[Items from a data source]
-.-.-

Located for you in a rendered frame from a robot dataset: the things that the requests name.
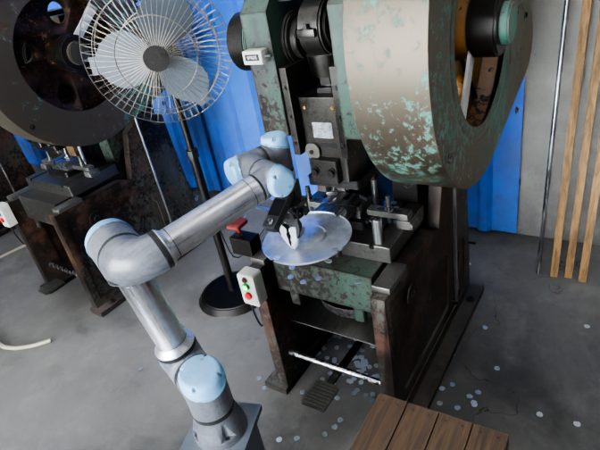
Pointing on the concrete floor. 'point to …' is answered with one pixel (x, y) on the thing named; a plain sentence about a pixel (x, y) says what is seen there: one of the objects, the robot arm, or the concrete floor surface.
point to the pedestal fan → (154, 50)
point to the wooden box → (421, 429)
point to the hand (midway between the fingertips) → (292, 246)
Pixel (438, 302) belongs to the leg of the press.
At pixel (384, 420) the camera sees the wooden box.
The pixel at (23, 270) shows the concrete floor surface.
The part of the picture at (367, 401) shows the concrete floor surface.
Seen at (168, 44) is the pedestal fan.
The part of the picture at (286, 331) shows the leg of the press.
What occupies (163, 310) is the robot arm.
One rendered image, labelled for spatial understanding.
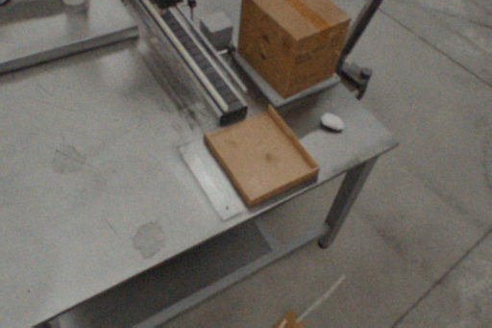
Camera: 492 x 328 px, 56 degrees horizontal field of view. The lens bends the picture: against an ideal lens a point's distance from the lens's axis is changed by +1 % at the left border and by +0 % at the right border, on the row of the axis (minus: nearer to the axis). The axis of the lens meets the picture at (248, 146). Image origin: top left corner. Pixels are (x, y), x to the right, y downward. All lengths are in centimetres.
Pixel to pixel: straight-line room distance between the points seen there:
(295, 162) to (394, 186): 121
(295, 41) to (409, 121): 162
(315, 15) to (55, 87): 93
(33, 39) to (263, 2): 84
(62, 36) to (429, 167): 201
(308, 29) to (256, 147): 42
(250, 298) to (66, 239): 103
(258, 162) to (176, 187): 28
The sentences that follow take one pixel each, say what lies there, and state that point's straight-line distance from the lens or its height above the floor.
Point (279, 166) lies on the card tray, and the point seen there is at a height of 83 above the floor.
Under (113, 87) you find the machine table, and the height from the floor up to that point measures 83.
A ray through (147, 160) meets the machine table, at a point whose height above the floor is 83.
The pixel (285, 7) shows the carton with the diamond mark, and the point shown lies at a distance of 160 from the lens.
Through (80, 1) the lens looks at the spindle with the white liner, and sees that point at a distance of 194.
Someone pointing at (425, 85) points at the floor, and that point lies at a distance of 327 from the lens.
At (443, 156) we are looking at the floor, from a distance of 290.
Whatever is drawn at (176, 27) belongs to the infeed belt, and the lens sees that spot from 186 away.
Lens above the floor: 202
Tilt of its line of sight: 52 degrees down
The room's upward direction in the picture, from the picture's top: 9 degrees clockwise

-.-.-

Work to complete =>
An exact, complete copy of the lines above from the one with "(315, 15) to (55, 87): 93" through the one with "Point (279, 166)" is the whole answer.

Solved problem =>
(315, 15) to (55, 87): 93
(33, 39) to (263, 2): 84
(62, 36) to (429, 167): 201
(308, 29) to (256, 147): 42
(250, 298) to (66, 239): 103
(258, 162) to (176, 187): 28
The sentences that follow take one pixel each, say what lies there, and state that point's straight-line distance from the lens or its height above the floor.
Point (279, 166) lies on the card tray, and the point seen there is at a height of 83 above the floor.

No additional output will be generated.